(Work required): Every line from the top of the material through the line holding "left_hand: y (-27" should be copied exactly, and only those lines.

(Data shown):
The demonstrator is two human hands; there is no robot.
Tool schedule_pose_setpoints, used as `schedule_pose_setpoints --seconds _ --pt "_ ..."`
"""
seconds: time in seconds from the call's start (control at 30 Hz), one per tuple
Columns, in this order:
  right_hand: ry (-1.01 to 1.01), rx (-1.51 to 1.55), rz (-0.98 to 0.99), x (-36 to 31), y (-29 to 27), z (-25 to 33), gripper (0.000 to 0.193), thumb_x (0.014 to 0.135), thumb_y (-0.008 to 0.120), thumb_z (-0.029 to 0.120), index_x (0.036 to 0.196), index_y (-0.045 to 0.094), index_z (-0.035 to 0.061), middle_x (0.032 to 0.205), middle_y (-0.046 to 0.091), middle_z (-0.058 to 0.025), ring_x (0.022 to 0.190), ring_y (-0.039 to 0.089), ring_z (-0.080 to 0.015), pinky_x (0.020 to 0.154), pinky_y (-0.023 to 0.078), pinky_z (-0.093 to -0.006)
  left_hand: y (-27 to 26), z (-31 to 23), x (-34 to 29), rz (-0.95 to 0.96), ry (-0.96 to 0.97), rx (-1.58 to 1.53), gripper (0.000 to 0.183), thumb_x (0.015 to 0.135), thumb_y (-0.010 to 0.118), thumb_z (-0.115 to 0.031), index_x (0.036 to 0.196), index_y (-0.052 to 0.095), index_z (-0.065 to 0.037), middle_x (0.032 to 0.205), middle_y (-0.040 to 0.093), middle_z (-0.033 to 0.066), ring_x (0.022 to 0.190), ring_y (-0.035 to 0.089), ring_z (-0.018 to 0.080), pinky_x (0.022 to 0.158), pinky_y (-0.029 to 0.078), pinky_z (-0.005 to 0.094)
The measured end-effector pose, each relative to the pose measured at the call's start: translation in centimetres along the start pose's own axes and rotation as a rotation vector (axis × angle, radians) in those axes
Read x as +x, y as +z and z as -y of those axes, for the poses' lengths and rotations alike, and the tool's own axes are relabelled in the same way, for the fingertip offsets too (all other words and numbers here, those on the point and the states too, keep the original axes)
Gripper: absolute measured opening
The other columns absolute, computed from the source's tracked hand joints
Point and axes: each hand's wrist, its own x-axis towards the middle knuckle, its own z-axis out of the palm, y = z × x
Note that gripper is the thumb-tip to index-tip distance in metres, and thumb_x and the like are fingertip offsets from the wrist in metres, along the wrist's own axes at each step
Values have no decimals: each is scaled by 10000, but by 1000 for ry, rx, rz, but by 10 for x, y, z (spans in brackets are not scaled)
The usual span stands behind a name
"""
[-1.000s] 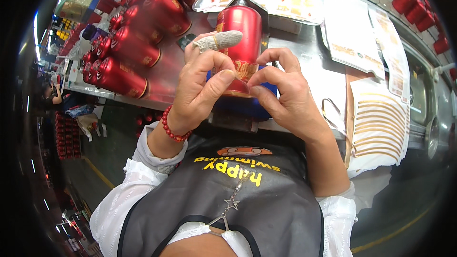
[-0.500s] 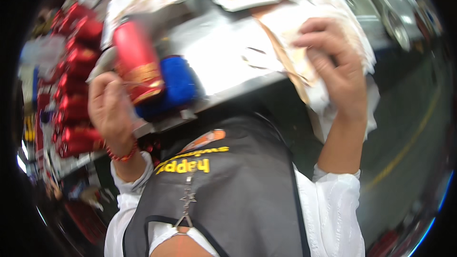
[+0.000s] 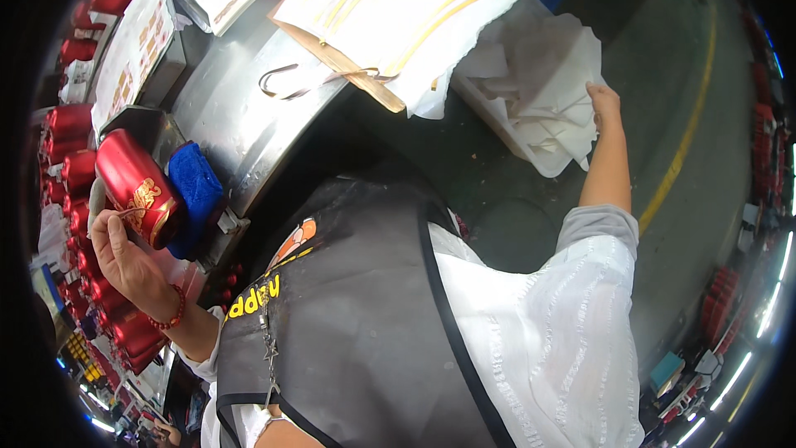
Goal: The person applies gold labels to red beverage cans. They peel labels from sheets, align them on the can, smooth them with a wooden stick, and wipe the surface with a green cloth. Finished cans are placed on a nearby table.
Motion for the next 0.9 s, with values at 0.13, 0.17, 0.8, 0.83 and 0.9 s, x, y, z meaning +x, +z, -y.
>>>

(Exercise response):
The demonstrator is two human hands; there is no robot.
Tool schedule_pose_setpoints, used as `schedule_pose_setpoints --seconds _ --pt "_ ..."`
"""
seconds: time in seconds from the call's start (control at 30 Hz), one per tuple
Columns, in this order:
  right_hand: ry (-1.01 to 1.01), rx (-1.51 to 1.55), rz (-0.98 to 0.99), x (-36 to 31), y (-29 to 27), z (-25 to 33), gripper (0.000 to 0.193), thumb_x (0.014 to 0.135), thumb_y (-0.008 to 0.120), thumb_z (-0.029 to 0.120), index_x (0.036 to 0.196), index_y (-0.045 to 0.094), index_z (-0.035 to 0.061), middle_x (0.032 to 0.205), middle_y (-0.046 to 0.091), middle_z (-0.058 to 0.025), ring_x (0.022 to 0.190), ring_y (-0.039 to 0.089), ring_z (-0.080 to 0.015), pinky_x (0.020 to 0.154), pinky_y (-0.023 to 0.078), pinky_z (-0.093 to -0.006)
  left_hand: y (-27 to 26), z (-31 to 23), x (-34 to 29), rz (-0.95 to 0.96), ry (-0.96 to 0.97), rx (-1.58 to 1.53), gripper (0.000 to 0.183), thumb_x (0.015 to 0.135), thumb_y (-0.010 to 0.118), thumb_z (-0.115 to 0.031), index_x (0.036 to 0.196), index_y (-0.052 to 0.095), index_z (-0.065 to 0.037), middle_x (0.032 to 0.205), middle_y (-0.040 to 0.093), middle_z (-0.033 to 0.066), ring_x (0.022 to 0.190), ring_y (-0.035 to 0.089), ring_z (-0.018 to 0.080), pinky_x (0.022 to 0.158), pinky_y (-0.029 to 0.078), pinky_z (-0.005 to 0.094)

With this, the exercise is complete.